*Work required*. Transcribe, exactly and without pictures, the lines below from the line with "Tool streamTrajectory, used" to the line with "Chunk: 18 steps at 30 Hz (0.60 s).", both ends included, and no others.

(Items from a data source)
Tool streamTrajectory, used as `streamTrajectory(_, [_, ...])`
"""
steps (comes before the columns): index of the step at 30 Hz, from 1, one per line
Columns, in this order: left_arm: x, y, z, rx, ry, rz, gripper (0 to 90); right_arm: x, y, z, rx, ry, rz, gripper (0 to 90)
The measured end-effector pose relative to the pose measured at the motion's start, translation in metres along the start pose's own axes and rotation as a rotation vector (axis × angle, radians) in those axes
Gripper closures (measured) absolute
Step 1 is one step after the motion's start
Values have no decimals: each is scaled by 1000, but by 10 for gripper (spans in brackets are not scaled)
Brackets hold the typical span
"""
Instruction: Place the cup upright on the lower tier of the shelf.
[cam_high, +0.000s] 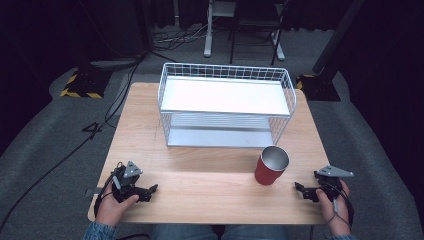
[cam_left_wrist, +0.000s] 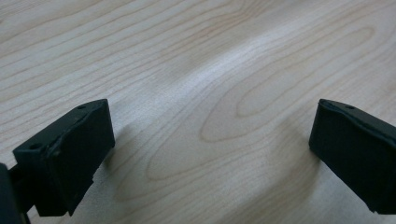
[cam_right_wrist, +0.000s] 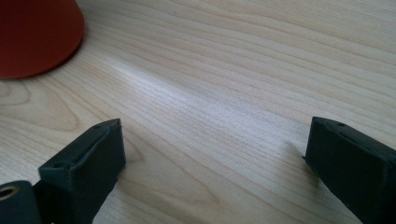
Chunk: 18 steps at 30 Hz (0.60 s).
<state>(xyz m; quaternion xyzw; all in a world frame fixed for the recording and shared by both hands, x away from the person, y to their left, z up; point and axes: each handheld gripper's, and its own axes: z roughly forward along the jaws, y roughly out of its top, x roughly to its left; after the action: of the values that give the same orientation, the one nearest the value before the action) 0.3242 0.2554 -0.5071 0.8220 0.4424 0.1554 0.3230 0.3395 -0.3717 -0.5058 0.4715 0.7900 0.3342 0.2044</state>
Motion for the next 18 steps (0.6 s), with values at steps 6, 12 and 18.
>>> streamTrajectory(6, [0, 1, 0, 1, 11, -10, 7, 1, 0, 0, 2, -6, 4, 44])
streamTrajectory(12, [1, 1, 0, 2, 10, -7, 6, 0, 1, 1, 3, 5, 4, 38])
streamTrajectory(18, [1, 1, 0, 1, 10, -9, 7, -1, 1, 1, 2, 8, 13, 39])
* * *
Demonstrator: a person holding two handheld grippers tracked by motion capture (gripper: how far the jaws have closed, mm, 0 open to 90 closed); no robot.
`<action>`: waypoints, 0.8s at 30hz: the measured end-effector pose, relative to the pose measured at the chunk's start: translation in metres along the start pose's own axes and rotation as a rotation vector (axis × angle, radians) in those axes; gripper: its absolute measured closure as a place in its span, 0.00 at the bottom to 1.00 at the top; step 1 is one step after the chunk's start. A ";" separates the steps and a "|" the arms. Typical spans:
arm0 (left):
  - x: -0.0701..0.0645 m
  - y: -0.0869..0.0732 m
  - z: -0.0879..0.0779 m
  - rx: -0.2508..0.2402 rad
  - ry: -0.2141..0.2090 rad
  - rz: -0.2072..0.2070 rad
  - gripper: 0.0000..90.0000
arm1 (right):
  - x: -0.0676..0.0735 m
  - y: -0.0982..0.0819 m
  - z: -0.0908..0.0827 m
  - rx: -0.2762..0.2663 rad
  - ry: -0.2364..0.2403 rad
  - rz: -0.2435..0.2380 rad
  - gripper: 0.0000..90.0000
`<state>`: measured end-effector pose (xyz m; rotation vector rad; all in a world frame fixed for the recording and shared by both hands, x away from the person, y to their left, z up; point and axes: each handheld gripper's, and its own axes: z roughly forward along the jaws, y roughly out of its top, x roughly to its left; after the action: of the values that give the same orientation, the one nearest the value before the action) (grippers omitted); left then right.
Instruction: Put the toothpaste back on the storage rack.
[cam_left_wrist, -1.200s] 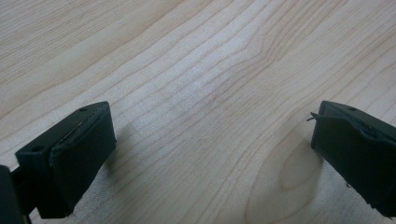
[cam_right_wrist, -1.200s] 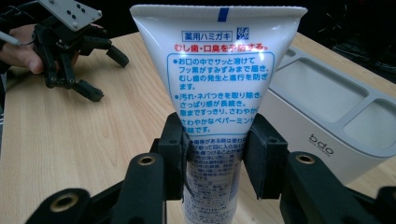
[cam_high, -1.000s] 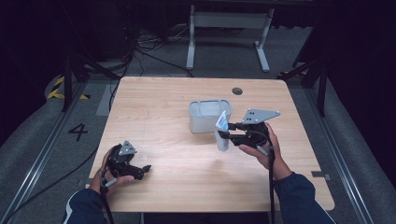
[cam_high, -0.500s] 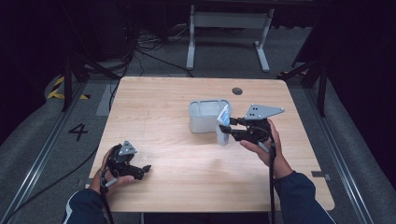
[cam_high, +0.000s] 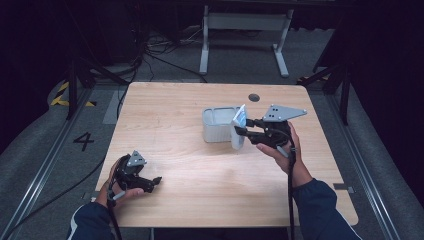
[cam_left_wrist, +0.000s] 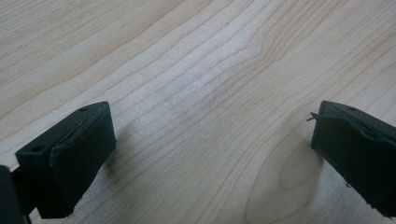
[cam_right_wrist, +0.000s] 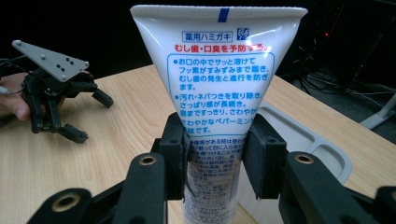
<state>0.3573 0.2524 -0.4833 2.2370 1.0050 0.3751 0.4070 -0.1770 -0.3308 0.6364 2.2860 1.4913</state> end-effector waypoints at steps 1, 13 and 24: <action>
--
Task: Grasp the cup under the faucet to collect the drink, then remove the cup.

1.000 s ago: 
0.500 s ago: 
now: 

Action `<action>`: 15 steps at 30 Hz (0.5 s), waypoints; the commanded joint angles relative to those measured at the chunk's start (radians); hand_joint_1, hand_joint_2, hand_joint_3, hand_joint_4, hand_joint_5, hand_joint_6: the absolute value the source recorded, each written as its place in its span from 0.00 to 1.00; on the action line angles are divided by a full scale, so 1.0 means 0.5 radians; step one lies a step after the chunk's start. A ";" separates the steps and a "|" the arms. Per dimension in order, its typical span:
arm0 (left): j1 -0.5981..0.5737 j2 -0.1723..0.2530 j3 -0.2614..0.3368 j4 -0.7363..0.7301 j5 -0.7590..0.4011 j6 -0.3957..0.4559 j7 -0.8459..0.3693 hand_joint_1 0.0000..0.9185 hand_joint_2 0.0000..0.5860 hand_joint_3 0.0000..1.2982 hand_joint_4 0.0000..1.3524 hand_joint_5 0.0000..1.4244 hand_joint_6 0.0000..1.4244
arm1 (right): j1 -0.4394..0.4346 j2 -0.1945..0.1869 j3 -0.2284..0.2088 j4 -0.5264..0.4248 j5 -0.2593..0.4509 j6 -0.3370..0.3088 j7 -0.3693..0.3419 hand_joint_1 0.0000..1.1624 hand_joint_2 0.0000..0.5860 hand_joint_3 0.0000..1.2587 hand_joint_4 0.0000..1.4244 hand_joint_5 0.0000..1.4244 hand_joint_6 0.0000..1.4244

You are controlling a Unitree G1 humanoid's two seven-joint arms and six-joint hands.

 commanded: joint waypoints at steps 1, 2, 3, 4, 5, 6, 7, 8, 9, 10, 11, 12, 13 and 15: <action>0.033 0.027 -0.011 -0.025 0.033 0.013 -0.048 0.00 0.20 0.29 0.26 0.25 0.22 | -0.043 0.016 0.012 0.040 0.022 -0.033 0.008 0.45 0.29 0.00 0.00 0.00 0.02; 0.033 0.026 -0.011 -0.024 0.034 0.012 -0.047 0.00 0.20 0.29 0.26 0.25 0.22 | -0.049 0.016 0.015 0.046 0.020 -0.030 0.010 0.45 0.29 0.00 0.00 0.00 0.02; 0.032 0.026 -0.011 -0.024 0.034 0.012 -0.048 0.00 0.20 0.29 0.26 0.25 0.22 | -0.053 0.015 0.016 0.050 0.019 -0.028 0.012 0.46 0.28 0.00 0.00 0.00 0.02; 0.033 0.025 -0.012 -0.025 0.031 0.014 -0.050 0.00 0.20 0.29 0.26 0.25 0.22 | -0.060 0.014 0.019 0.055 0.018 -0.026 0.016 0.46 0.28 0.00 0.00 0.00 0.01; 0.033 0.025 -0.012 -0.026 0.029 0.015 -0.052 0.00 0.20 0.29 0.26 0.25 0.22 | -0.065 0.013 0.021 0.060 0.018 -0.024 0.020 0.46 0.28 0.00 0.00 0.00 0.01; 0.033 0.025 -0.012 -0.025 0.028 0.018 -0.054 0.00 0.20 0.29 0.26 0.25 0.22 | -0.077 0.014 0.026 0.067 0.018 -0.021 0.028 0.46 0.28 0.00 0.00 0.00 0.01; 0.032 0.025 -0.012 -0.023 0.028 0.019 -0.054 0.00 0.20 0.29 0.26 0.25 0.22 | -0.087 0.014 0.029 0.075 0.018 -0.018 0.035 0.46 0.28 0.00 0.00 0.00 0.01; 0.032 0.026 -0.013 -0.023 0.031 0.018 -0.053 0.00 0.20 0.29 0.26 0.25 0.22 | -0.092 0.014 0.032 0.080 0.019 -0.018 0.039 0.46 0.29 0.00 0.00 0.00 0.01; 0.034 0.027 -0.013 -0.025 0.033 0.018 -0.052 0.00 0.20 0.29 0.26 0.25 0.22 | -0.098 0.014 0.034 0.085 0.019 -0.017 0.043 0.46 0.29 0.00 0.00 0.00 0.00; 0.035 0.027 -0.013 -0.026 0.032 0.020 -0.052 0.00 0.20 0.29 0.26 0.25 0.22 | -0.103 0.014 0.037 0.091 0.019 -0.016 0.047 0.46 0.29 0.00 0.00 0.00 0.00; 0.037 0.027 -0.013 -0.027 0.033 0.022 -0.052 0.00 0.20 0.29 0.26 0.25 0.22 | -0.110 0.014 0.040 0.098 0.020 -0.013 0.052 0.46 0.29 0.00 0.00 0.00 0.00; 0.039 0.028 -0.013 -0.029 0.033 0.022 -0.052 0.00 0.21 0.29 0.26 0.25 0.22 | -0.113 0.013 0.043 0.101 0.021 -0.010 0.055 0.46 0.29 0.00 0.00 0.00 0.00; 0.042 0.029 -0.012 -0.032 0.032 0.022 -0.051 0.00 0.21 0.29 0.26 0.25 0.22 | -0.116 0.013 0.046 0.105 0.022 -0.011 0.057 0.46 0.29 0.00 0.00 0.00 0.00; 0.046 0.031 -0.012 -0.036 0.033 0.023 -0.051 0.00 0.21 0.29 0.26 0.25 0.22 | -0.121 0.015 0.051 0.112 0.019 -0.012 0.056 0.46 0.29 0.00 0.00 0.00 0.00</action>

*Response for this exercise*.
Tool streamTrajectory, used as `streamTrajectory(_, [_, ...])`
"""
steps (comes before the columns): index of the step at 30 Hz, from 1, one per line
Columns, in this order: left_arm: x, y, z, rx, ry, rz, gripper (0 to 90); right_arm: x, y, z, rx, ry, rz, gripper (0 to 90)
The measured end-effector pose relative to the pose measured at the motion's start, translation in metres along the start pose's own axes and rotation as a rotation vector (axis × angle, radians) in those axes
Gripper closures (measured) absolute
Step 1 is one step after the motion's start
Values have no decimals: each is scaled by 1000, but by 10 for gripper (spans in brackets are not scaled)
Brackets hold the typical span
"""
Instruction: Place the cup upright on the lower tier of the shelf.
[cam_high, +0.000s] 
[cam_left_wrist, +0.000s] 
[cam_right_wrist, +0.000s] 
Chunk: 18 steps at 30 Hz (0.60 s).

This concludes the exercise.